ESD & Electromigration Rant


Ice Czar

Its been awhile since I posted my ESD rant :p
and since im now the mod of Power supplies...
It is a power issue, more or less, its certainly related
first up

ESD Precautions and Practices
The ATX motherboard specification maintains +5VSB power to the motherboard
unlike PC/XT, AT, Baby AT and LPX form factors that employed a manual switch to turn on the power to the motherboard, the ATX form factor employs a "soft power" scheme
allowing software control of power, allowing the OS or other ap to turn the computer off, it also allows wake on LAN or Wake on WAN. Since there is a low level of power supplied to the board at all times, you need to address this whenever your swapping out components

the ideal solution is to unplug the power supply from the socket then ground the case with an alligator clip to a seperate ground point and use a wristrap to ground you

the alternative method is to turn off the PSU with its own switch
reliable only if the board has a 5VSB LED indicator on it
at which point you know the board is unpowered, yet the case is still grounded via the AC Socket

the alternative method if there is no switch on the PSU and LED mobo power indicator is to unplug the PSU from the wall socket, then disconnect the main power connector and plug the PSU back into the AC Socket, where once again you have the case grounded

keep in mind that typically the PSU physically contacts the case with a metal to metal contact, at least in the past, and would have at least some contact via the screws, but these adys with painted cases and supplies, some augment that with a grounding strap for the PSU itself (very typical in server supplies where they take no chances with contact)

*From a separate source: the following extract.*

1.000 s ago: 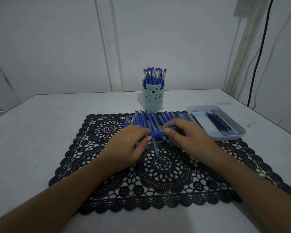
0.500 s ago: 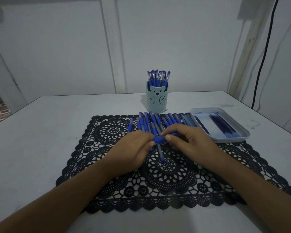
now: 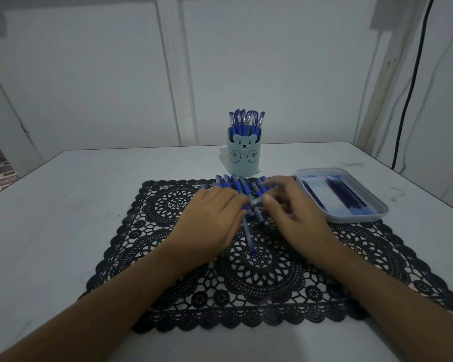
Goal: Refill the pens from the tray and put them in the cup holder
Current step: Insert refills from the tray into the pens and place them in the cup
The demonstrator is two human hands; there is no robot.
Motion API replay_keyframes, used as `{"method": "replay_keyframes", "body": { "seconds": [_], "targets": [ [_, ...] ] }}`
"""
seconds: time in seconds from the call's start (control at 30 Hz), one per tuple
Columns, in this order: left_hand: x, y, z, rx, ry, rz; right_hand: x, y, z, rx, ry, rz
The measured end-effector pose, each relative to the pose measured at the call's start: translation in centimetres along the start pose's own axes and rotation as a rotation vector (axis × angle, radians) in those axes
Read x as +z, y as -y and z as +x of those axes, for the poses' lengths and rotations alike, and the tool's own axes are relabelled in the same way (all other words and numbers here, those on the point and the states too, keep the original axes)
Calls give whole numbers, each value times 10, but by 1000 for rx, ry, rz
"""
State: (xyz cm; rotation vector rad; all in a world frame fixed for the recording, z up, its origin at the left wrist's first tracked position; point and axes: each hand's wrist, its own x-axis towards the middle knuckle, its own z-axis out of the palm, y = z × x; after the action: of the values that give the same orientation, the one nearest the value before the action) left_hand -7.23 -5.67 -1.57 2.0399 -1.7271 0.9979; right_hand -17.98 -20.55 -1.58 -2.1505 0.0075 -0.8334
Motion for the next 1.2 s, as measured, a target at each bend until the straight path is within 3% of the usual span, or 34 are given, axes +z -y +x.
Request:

and religously touch a bare metal surface in the case to ground yourself when swapping componets (this is very typical in here with enthusiasts)
but all in all wristraps are cheap and so are alligator clips and a bit o wire
a grounded work pad is also a good investment, as is being aware of how large a role the lack of humidity has in ESD events, especially in Winter when hot air heating desiccates the moisture out of the air

(see I live on the Rocky Mountain High Dessert Plateau, where its already dry and in Winter with central home heating I humidify the environment when working on components)

ESD Reference
"According to (not so) recent studies conducted by the AT & T Bell labs, 25 % of all component failures today are related to E.S.D and out of all defective components that arrive 50%are damaged by E.S.D. the annual damage due to these failures is estimated at 25 Billion dollars"

An Integrated Circuit (IC) consists of several transistors fabricated on one chip. Due to the advances in L.S.I and V.L.S.I thousands of transistors are crowded on a single chip. By decreasing the thickness of the gate oxides and interconnecting lines the manufacturers hope to achieve much higher speeds at very low power consumption. But under these conditions if the Electrostatic Discharge passes through an IC and the current that results is not diverted or diminished by a suitable protective mechanism, the discharge may raise the temperature of the junction inside the component to melting point which will cause damage to the junction or interconnecting lines. Since surface mount devices are smaller than conventional ICs they are even more susceptible to E.S.D damage. E.S.D causes two main types of failures: -

1. Immediate failure where the effect can be readily seen by the equipment manufacturer.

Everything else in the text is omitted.